Logistics Are Vital for Improving Patient Access to Vaccines
Pharmacist Toral Patel (seated at head of table) along with other faculty from University of Colorado Skaggs School of Pharmacy and Pharmaceutical Sciences drawing up vaccine doses for COVID-19 vaccination clinics hosted by the University of Colorado Anschutz Medical Campus.
“We want to be prepared with the latest information about COVID vaccination for children as we are the often the most frequently encountered health care practitioners for many of the public,” said Toral Patel, PharmD, an assistant professor of clinical pharmacy at the University of Colorado (CU) Skaggs School of Pharmacy and Pharmaceutical Sciences. Patel has been supporting front line pharmacists vaccinating people at the University of Colorado Anschutz Medical Campus against COVID-19 in her essential behind-the-scenes role developing and organizing the logistics for getting the vaccines into arms.
Initially, the University of Colorado Anschutz Medical Campus hosted vaccine clinics for faculty, staff, and students in order to safely welcome students back to campus and resume classes in person. “We scheduled a number of clinics, and I helped organize and lead the vaccine preparation piece for the clinics,” said Patel. She organized volunteers, including pharmacists and students under faculty supervision, to prepare and draw up doses of the COVID-19 vaccine. Making the vaccine readily accessible helped to encourage people to get the shot.
At the beginning of each day, at least 50 doses were prepared before the first appointment. Patel noticed that their daily stock of prepared vaccine doses was not always completely used. In response, “We started encouraging not just the people who worked here, but also their contacts to get vaccinated to avoid wasting vaccine,” she said. Since many CU faculty and staff have practiced at the various hospitals and health care facilities, people in these locations knew about the clinics and referred their patients.
“The biggest thing we learned was, especially at that time, people were signing up for the vaccine at multiple places; they signed up at their community pharmacy and also to get one with us,” said Patel. “Then they went to whichever appointment was most convenient for them but did not cancel the other appointments.” Convenience can make a difference to those who are uncertain about vaccination. Realizing that the number of people signing up was not an accurate reflection of how many showed up for their appointments, dose preparation was adjusted as patients arrived.
Pharmacists don’t need to be on the front lines to have an impact on vaccination rates. Handling the logistics for vaccination efforts is also vital to support patient care.
The procedure for getting the vaccines ready involved an efficient process, said Patel. “We set people up to do one job. One person diluted the vaccine and another three drew them up [to minimize errors],” she said. A simple system was used to monitor the movement of vaccine doses. The team kept a running tally on a whiteboard to document the number of doses going out each time. The empty vials were saved to double check the inventory at the end of the day. Others were assigned to monitor the inventory levels and number of patients who presented for their appointments. The prep team would restock inventory from the second floor where doses were prepared and dispensed to professionals who were administering the vaccines at the clinic located on the first floor. “Since we were away from all the hustle and bustle of the clinic, we could concentrate on the work, allowing us to stick to our goal of minimizing waste to less than one COVID-19 vaccine vial each day,” said Patel.

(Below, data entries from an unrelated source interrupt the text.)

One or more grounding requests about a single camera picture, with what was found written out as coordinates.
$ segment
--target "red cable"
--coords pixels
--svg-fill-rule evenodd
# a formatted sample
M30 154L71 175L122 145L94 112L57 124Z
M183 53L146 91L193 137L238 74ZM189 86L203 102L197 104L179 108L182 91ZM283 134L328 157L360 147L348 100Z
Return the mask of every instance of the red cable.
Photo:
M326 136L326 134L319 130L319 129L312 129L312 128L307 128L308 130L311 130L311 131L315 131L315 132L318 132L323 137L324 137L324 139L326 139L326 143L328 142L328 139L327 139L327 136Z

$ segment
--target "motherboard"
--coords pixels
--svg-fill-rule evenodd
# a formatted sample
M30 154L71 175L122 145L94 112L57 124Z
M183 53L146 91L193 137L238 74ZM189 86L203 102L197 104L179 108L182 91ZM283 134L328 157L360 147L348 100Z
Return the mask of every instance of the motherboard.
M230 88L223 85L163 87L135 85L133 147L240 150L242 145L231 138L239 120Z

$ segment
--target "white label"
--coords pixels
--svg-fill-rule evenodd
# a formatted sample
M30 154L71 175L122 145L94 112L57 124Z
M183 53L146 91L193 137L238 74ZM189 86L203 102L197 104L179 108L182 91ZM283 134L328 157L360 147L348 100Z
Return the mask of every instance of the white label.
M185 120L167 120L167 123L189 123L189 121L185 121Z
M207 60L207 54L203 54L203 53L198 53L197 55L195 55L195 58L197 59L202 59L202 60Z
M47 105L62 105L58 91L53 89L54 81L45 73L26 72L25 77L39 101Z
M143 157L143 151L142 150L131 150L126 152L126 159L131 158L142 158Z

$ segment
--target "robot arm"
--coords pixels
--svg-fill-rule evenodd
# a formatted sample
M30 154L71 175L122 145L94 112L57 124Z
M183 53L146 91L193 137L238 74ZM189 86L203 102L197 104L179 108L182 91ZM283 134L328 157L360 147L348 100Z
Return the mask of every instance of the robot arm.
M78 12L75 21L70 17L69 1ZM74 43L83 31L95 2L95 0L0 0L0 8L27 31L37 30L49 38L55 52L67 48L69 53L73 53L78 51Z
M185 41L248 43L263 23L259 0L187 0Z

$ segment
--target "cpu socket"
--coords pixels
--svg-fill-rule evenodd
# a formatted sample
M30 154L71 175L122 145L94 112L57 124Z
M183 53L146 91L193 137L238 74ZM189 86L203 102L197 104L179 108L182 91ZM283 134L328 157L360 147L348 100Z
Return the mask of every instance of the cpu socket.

Patel made sure that the vaccination clinic team was trained and she conducted daily briefings to evaluate how successfully the clinic ran. Daily briefings helped to continuously improve the process and keep things running efficiently.
In addition, Patel reached out for help from the University of Colorado Hospital (UCH). “UCH’s vaccination numbers were higher than ours,” she said. “They were gracious enough to show us how they were running their clinics, which helped us conceptualize things” to quickly set up the university’s vaccination efforts. Patel’s leadership facilitated over 8,200 vaccine doses given through the University of Colorado Anschutz Medical Center to protect people from COVID-19.